Erin is a Hiberno-English word for Ireland originating from the Irish word "Éirinn". "Éirinn" is the dative case of the Irish word for Ireland, "Éire", genitive "Éireann", the dative being used in prepositional phrases such as "go hÉirinn" "to Ireland", "in Éirinn" "in Ireland", "ó Éirinn" "from Ireland".

The dative has replaced the nominative in a few regional Irish dialects (particularly Galway-Connemara and Waterford). Poets and nineteenth-century Irish nationalists used Erin in English as a romantic name for Ireland. Often, "Erin's Isle" was used. In this context, along with Hibernia, Erin is the name given to the female personification of Ireland, but the name was rarely used as a given name, probably because no saints, queens, or literary figures were ever called Erin.

According to Irish mythology and folklore, the name was originally given to the island by the Milesians after the goddess Ériu.

The phrase Erin go bragh ("Éire go brách" in standard orthography, dative "in Éirinn go brách" "in Ireland forever"), a slogan associated with the United Irishmen Rebellion of 1798, is often translated as "Ireland forever".

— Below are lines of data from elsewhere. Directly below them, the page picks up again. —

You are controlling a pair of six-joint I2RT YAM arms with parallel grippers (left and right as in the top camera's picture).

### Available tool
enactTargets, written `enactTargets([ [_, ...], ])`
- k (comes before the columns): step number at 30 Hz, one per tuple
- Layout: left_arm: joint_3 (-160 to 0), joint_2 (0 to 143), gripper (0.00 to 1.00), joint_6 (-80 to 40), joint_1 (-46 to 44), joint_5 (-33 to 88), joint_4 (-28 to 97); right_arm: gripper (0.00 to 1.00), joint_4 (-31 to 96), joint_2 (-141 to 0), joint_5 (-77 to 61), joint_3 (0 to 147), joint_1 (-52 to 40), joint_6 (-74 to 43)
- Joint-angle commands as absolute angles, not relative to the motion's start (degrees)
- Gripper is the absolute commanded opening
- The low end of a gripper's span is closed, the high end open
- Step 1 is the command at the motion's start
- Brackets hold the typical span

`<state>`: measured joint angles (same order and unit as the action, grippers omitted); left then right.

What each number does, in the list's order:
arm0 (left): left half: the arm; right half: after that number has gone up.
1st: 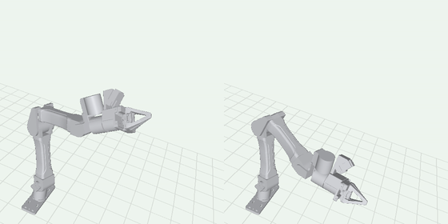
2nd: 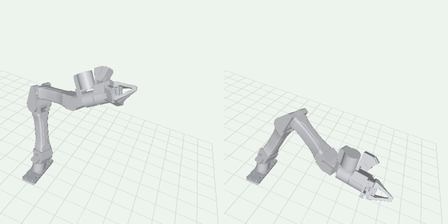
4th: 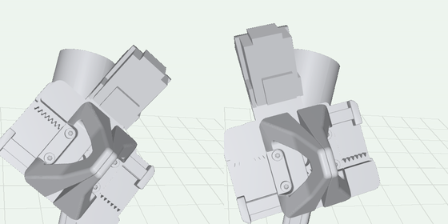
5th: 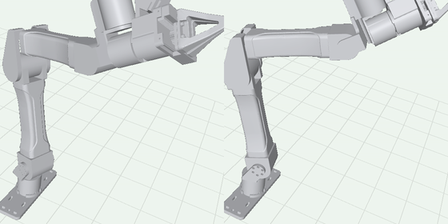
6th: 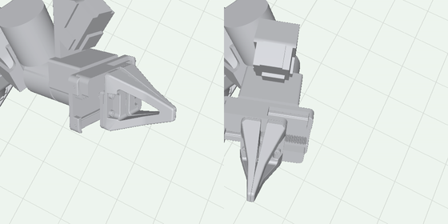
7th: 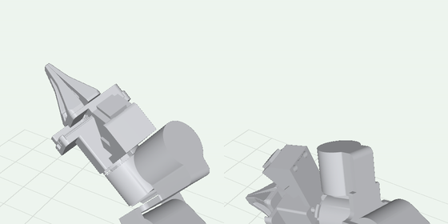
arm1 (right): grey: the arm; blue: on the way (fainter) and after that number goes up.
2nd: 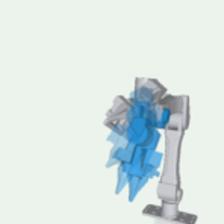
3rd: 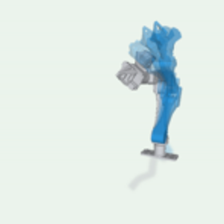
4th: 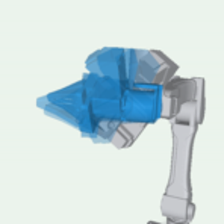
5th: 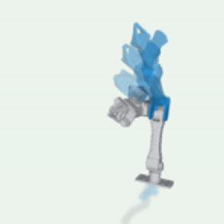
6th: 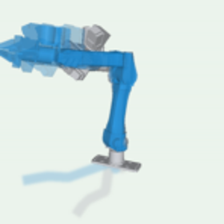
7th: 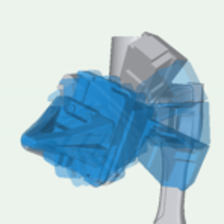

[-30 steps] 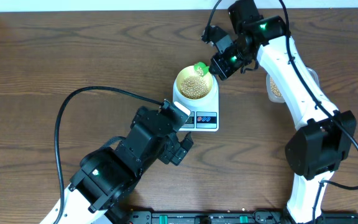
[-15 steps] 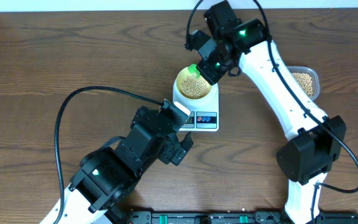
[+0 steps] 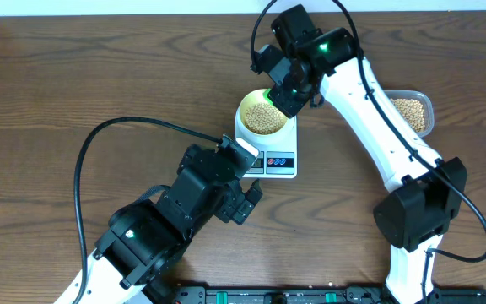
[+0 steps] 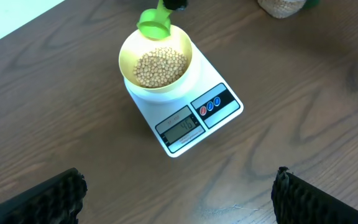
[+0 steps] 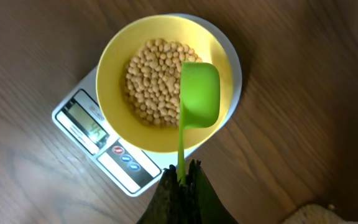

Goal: Scoop item into bowl and weigh 50g on scale
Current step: 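Tip the scoop with the right gripper to pour soybeans into bowl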

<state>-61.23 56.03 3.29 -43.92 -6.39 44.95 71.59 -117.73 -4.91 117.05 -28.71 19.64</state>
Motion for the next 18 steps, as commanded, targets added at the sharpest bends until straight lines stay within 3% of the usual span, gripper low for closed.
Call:
enactTargets([
  [1,-62.96,55.72,0.98,4.08,-43.68,-7.14,44.88,0.01,72.31,-117.36,-3.14,118.41,-29.36,20.64],
  [18,-62.96,55.72,0.98,4.08,-43.68,-7.14,44.88,0.01,73.54,-112.79,-7.88,118.41,-29.34,25.67],
])
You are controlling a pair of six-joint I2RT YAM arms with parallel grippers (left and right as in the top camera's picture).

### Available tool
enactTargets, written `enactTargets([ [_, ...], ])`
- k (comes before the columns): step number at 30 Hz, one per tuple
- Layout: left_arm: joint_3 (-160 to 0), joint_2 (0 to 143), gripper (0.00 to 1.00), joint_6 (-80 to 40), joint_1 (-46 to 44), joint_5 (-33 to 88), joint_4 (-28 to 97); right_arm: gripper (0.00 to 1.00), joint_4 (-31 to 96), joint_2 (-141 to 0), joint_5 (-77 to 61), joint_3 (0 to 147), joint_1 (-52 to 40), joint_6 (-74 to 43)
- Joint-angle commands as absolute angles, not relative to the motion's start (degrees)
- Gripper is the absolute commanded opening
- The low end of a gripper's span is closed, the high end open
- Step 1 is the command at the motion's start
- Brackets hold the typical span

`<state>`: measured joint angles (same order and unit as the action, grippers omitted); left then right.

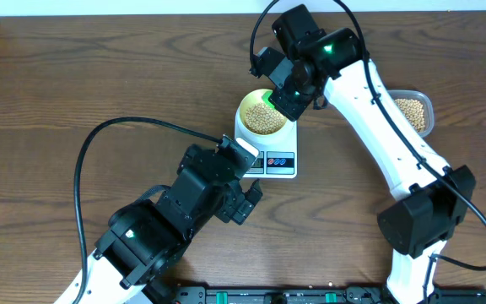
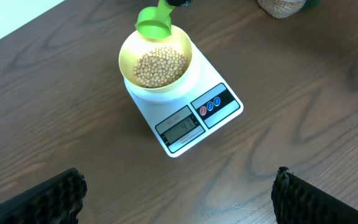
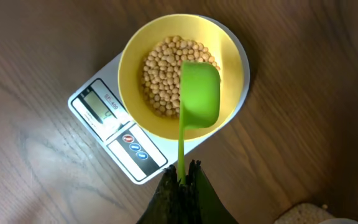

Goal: Scoop item into bowl and weigh 50g on scale
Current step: 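Tip the scoop with the right gripper to pour soybeans into bowl, then move the empty scoop with the right gripper back to the tub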

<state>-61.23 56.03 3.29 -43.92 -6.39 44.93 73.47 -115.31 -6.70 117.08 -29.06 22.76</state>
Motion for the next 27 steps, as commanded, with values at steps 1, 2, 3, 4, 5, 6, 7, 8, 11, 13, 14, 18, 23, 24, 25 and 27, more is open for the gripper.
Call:
enactTargets([
  [1,-62.96,55.72,0.98,4.08,-43.68,-7.14,44.88,0.01,73.56,-112.46,-7.90,118.41,-29.34,26.06],
  [2,-62.96,55.72,0.98,4.08,-43.68,-7.14,44.88,0.01,73.58,-112.05,-7.90,118.41,-29.34,26.46],
  [3,-62.96,55.72,0.98,4.08,-43.68,-7.14,44.91,0.01,73.58,-111.77,-7.88,118.41,-29.34,26.63],
  [4,-62.96,55.72,0.98,4.08,-43.68,-7.14,44.91,0.01,73.69,-111.33,-7.88,118.41,-29.34,26.92],
  [5,-62.96,55.72,0.98,4.08,-43.68,-7.14,44.88,0.01,73.80,-110.85,-7.90,118.41,-29.36,27.31],
  [6,-62.96,55.72,0.98,4.08,-43.68,-7.14,44.88,0.01,73.97,-110.39,-7.90,118.41,-29.36,27.62],
  [7,-62.96,55.72,0.98,4.08,-43.68,-7.14,44.91,0.01,74.17,-109.93,-7.92,118.41,-29.36,27.99],
  [8,-62.96,55.72,0.98,4.08,-43.68,-7.14,44.91,0.01,74.24,-109.58,-7.90,118.41,-29.36,27.97],
  [11,-62.96,55.72,0.98,4.08,-43.68,-7.14,44.91,0.01,74.37,-107.28,-8.08,118.41,-29.34,26.83],
  [13,-62.96,55.72,0.98,4.08,-43.68,-7.14,44.88,0.01,74.37,-105.80,-7.86,118.41,-29.08,24.99],
  [14,-62.96,55.72,0.98,4.08,-43.68,-7.14,44.88,0.01,74.39,-105.38,-7.60,118.41,-28.93,24.36],
  [18,-62.96,55.72,0.98,4.08,-43.68,-7.14,44.88,0.01,74.39,-102.74,-3.07,118.39,-27.29,18.79],
  [23,-62.96,55.72,0.98,4.08,-43.68,-7.14,44.88,0.01,74.98,-100.68,2.11,118.39,-23.88,13.47],
  [24,-62.96,55.72,0.98,4.08,-43.68,-7.14,44.88,0.01,75.72,-100.60,2.94,118.39,-22.76,12.67],
  [25,-62.96,55.72,0.98,4.08,-43.68,-7.14,44.88,0.01,76.14,-100.60,3.22,118.39,-22.13,12.32],
  [27,-62.96,55.72,0.98,4.08,-43.68,-7.14,44.88,0.01,77.21,-100.60,3.66,118.37,-20.05,11.92],
])
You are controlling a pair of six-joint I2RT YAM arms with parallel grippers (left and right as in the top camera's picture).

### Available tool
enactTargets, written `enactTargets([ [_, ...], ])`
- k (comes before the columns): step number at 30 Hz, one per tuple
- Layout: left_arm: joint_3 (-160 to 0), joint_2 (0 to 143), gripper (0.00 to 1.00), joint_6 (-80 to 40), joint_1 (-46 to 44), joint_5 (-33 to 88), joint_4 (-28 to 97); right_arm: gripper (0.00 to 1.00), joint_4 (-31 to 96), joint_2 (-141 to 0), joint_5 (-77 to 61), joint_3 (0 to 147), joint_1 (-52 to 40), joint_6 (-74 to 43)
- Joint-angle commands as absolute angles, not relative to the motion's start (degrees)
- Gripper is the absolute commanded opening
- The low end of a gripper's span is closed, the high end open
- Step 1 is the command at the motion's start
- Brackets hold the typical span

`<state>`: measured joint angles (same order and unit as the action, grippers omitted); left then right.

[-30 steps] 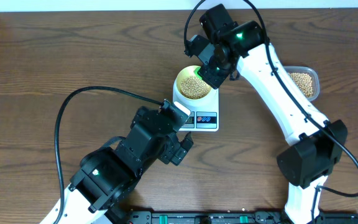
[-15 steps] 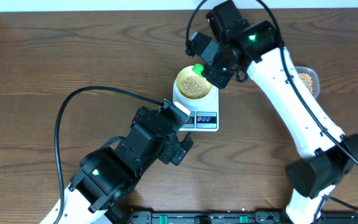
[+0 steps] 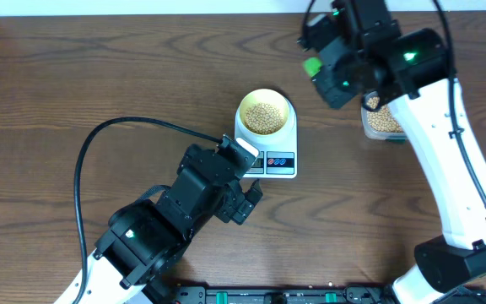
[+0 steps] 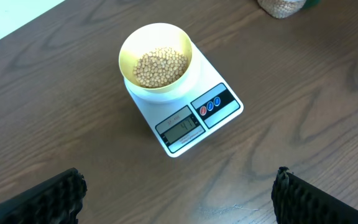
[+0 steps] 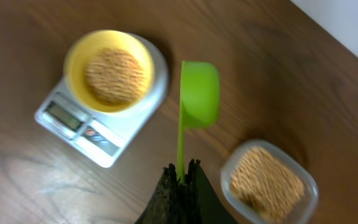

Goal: Scoop item into bowl and weigh 50g on scale
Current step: 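Move the empty scoop with the right gripper back to the tub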

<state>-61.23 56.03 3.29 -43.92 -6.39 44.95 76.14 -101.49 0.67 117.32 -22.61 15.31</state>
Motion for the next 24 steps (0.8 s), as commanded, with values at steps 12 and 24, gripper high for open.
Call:
enactTargets([
  [12,-62.96,55.72,0.98,4.08,-43.68,-7.14,44.91,0.01,81.78,-100.62,9.98,118.37,-13.52,-8.97],
  [24,-62.96,55.72,0.98,4.08,-43.68,-7.14,44.88,0.01,88.49,-101.54,14.81,117.36,-12.60,-32.86],
])
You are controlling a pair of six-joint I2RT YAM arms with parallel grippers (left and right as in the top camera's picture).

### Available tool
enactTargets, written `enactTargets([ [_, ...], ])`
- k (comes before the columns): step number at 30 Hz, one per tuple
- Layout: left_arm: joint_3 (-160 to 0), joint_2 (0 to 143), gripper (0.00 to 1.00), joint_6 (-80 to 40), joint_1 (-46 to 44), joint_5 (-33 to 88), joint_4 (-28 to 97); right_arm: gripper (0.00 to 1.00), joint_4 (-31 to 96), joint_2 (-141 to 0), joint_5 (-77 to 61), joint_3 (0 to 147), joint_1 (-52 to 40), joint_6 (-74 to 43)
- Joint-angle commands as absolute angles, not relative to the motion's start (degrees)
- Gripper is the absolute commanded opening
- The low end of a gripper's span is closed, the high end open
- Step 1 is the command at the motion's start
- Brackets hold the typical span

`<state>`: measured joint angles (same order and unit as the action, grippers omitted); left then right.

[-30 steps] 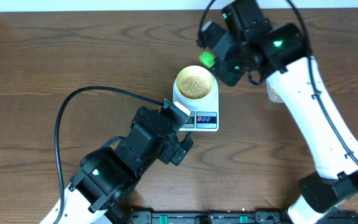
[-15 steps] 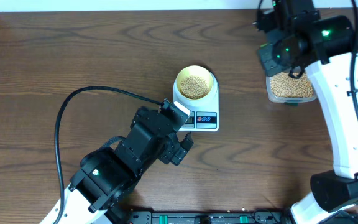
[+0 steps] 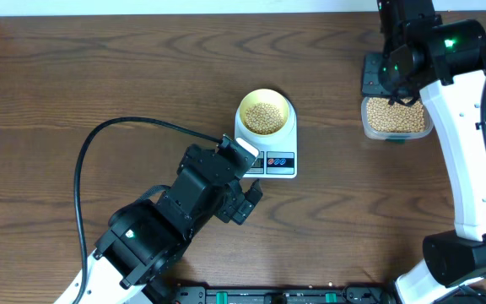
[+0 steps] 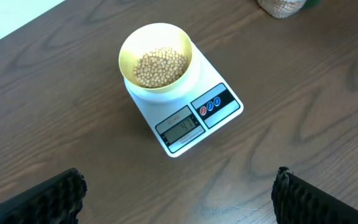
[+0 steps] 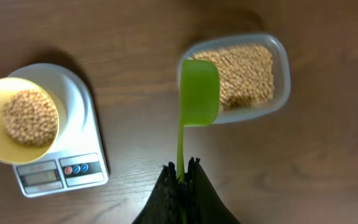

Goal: Scoop item into bowl and weigh 50g on scale
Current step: 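Move the empty scoop with the right gripper back to the tub, then dip the green scoop into the soybean tub and scoop again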

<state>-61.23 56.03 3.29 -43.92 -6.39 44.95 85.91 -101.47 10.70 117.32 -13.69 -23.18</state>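
Note:
A yellow bowl [image 3: 265, 116] of beige beans sits on the white scale [image 3: 270, 160] mid-table; the same bowl [image 4: 156, 58] and scale [image 4: 191, 121] show in the left wrist view. My right gripper [image 5: 181, 171] is shut on the handle of a green scoop [image 5: 199, 93], whose cup hangs over the left edge of the clear bean container [image 5: 247, 74]. In the overhead view that gripper [image 3: 392, 63] is above the container [image 3: 393, 118]. My left gripper [image 4: 178, 193] stands open, low over bare wood in front of the scale, holding nothing.
The black cable of the left arm [image 3: 116, 135] loops over the table's left half. The table's far edge meets a white wall [image 3: 184, 7]. The right arm's white links [image 3: 467, 160] run down the right side.
My right gripper has carried the green scoop further right, from between the scale and the container to over the container's edge. The left arm, bowl and scale have not moved.
First my right gripper held the scoop over the bowl on the scale, then a little higher above it. Then the scoop was clear of the bowl, to the right of the scale. Now it is over the bean container. The left gripper stayed open throughout.

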Motion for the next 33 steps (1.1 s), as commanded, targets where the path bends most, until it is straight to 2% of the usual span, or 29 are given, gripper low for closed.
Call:
enactTargets([
  [1,-62.96,55.72,0.98,4.08,-43.68,-7.14,44.88,0.01,89.84,-101.82,14.92,116.60,-12.25,-34.57],
  [5,-62.96,55.72,0.98,4.08,-43.68,-7.14,44.91,0.01,90.61,-101.97,13.87,110.54,-11.75,-39.00],
  [13,-62.96,55.72,0.98,4.08,-43.68,-7.14,44.91,0.01,85.45,-101.97,10.98,102.80,-8.29,-39.38],
  [19,-62.96,55.72,0.98,4.08,-43.68,-7.14,44.88,0.01,82.48,-101.97,11.20,102.61,-2.17,-35.31],
  [33,-62.96,55.72,0.98,4.08,-43.68,-7.14,44.91,0.01,71.79,-102.39,8.16,98.94,3.33,-29.91],
])
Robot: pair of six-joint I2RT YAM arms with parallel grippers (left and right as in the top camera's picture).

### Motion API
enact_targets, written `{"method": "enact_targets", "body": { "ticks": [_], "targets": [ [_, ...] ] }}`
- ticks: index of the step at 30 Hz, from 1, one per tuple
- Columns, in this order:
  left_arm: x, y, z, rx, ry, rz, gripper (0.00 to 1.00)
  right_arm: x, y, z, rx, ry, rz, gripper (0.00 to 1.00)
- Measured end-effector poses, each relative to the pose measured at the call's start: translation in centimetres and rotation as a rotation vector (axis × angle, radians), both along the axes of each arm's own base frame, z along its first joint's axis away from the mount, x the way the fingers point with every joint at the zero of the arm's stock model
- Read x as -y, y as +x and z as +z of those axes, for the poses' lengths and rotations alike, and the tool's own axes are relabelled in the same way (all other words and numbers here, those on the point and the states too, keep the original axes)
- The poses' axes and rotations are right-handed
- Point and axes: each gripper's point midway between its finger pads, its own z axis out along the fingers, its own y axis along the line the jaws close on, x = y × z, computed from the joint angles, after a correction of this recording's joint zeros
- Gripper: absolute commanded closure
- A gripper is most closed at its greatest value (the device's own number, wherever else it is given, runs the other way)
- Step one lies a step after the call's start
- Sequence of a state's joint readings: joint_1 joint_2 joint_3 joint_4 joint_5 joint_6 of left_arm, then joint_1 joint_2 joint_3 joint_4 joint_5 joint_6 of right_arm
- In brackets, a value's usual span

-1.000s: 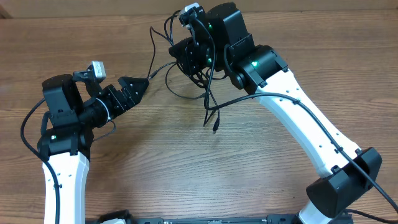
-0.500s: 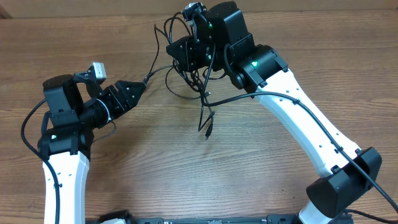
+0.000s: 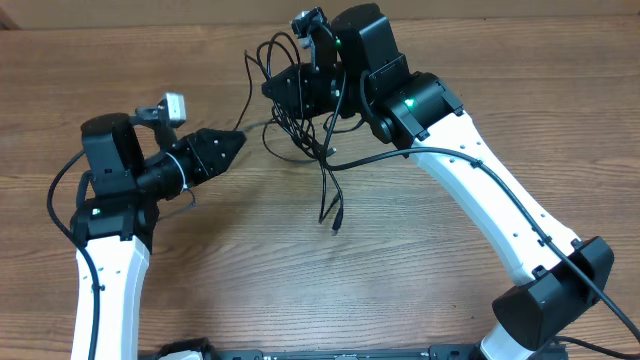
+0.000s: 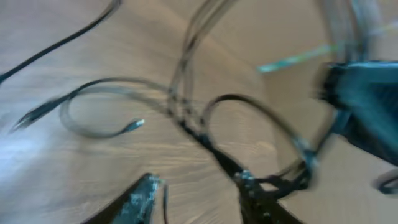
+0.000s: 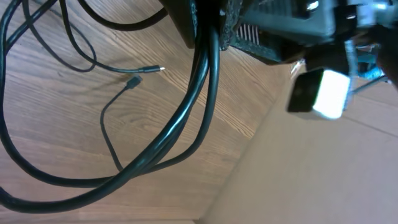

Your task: Untangle cables

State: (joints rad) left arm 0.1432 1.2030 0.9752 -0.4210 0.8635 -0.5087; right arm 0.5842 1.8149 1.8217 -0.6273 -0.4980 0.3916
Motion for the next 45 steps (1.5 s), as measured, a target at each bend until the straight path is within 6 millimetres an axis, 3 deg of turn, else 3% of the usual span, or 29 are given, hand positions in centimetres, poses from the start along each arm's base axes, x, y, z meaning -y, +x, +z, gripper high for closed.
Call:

Usage as a given or family name
As a given name, Erin is used for both sexes, although, given its origins, it is principally used as a feminine forename. It first became a popular given name in the United States. Its US popularity for males peaked in 1974 with 321 boys registered with the name. Erin is also a name for Ireland in Welsh, and is one of the 20 most popular girls' names in Wales. 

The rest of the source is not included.